Assignment:
In the entries below, find the line with "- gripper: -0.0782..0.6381" and the line with "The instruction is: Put"; give again those lines and every line between them, exactly.

═════ Entries shown ═════

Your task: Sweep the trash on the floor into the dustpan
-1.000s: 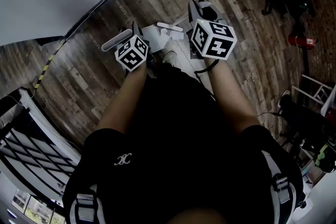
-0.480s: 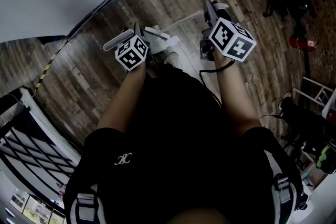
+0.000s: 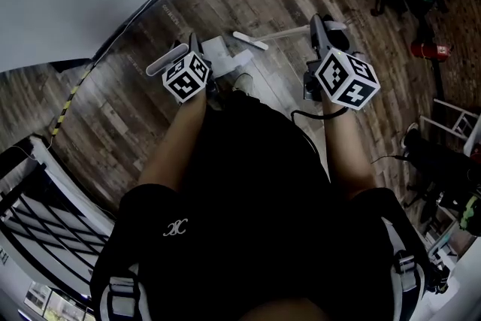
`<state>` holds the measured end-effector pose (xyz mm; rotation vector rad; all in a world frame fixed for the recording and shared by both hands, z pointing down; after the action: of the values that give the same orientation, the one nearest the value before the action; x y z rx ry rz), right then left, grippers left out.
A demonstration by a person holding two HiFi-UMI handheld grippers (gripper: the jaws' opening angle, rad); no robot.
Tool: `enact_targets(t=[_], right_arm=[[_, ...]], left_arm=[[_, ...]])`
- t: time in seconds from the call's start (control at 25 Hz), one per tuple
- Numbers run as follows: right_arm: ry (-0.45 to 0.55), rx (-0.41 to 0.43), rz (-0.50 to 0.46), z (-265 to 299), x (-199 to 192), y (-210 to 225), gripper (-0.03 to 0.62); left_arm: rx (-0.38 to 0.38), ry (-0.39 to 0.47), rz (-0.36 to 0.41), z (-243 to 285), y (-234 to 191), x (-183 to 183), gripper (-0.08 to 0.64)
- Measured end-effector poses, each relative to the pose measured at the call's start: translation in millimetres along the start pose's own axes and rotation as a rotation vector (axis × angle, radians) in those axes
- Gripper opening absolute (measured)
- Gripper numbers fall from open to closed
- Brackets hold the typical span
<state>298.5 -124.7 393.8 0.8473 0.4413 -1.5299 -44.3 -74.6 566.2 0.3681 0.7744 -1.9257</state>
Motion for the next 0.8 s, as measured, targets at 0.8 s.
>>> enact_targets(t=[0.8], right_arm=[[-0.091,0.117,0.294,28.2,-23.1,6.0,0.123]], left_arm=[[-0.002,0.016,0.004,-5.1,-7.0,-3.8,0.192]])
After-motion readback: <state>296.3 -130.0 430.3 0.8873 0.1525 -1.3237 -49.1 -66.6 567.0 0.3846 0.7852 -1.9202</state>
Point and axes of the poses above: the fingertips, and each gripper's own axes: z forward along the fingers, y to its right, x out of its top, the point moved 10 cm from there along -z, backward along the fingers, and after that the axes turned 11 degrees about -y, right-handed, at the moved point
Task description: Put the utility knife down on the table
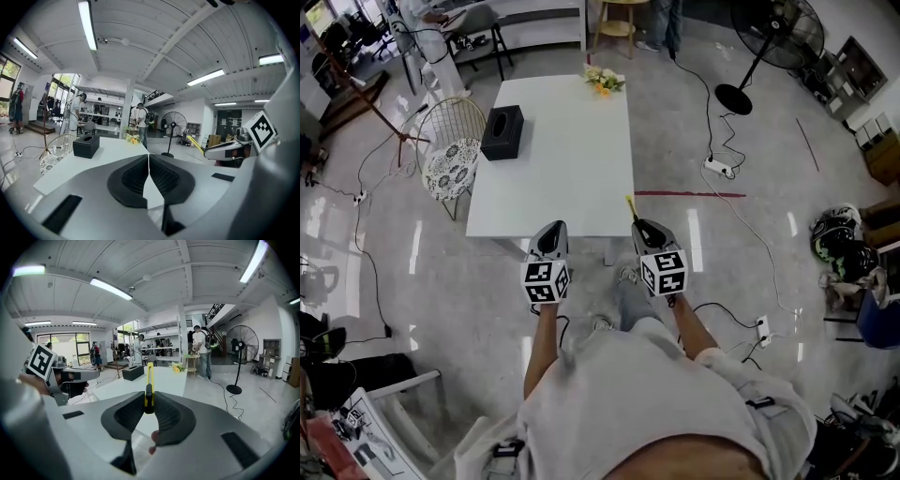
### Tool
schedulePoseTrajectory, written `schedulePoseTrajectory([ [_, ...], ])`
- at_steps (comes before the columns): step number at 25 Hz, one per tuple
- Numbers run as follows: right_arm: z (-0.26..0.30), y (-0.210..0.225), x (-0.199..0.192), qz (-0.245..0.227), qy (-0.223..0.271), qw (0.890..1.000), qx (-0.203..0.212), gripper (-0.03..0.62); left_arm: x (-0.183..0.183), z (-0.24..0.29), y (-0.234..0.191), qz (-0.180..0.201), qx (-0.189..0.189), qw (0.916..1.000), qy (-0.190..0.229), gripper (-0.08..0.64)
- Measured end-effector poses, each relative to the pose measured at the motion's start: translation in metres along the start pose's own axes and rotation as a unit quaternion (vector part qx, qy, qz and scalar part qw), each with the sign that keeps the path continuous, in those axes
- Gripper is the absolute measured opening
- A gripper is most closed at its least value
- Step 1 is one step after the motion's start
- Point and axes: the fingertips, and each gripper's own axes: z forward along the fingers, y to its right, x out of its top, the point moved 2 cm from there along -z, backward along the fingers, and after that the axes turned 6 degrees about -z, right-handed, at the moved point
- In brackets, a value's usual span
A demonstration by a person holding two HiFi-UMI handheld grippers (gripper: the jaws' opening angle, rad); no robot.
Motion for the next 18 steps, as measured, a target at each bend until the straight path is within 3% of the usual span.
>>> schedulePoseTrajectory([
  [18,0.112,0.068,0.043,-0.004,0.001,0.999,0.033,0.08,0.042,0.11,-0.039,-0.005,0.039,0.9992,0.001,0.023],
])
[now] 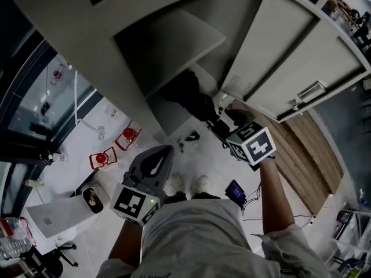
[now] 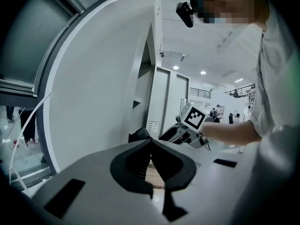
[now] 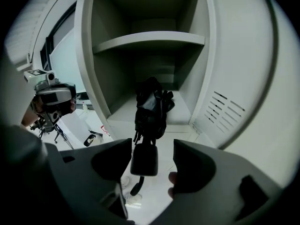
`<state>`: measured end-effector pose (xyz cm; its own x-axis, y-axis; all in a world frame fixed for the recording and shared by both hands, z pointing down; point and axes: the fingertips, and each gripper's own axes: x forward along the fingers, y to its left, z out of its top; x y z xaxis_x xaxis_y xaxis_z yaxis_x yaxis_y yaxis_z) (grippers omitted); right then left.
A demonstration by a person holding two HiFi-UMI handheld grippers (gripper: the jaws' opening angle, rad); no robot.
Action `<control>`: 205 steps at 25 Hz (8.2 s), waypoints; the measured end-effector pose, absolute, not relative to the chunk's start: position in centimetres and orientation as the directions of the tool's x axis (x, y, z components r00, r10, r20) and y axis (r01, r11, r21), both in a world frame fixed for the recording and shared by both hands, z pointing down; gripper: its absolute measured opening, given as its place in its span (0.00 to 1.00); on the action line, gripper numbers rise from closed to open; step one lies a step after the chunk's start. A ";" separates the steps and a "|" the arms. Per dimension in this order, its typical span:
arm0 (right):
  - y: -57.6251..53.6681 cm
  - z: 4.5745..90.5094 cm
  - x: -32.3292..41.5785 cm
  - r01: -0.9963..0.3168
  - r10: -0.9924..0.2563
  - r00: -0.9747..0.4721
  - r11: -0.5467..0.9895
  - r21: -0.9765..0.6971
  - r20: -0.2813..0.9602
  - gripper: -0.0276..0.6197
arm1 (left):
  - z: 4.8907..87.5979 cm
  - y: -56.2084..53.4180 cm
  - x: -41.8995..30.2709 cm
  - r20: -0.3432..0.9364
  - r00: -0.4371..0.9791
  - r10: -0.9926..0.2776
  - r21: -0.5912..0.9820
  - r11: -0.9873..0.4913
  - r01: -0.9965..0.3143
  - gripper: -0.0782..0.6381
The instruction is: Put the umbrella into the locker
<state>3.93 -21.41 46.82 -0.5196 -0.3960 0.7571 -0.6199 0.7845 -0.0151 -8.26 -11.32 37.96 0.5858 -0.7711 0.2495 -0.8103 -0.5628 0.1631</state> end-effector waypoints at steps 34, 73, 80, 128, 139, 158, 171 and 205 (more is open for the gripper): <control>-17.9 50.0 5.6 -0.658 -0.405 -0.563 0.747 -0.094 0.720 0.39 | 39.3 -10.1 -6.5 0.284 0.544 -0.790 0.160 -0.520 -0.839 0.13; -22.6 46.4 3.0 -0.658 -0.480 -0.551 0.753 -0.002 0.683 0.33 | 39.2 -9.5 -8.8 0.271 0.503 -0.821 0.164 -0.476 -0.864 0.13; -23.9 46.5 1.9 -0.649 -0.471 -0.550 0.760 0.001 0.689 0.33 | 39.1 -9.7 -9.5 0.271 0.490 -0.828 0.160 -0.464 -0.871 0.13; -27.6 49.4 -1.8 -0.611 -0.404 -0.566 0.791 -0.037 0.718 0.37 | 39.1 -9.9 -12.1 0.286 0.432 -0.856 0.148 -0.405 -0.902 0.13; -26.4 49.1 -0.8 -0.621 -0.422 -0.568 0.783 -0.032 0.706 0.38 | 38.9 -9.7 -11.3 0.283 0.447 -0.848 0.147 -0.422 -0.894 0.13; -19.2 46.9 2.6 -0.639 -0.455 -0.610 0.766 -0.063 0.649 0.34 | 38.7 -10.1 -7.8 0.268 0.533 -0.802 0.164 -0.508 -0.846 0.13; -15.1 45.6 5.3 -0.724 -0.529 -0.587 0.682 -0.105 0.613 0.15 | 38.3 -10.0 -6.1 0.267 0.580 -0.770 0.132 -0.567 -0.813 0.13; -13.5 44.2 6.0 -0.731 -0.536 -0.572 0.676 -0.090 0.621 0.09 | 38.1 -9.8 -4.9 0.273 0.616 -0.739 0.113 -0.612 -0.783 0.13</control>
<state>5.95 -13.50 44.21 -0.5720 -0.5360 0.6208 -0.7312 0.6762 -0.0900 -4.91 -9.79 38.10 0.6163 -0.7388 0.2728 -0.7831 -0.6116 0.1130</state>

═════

Answer section:
  - gripper: -0.0782..0.6381
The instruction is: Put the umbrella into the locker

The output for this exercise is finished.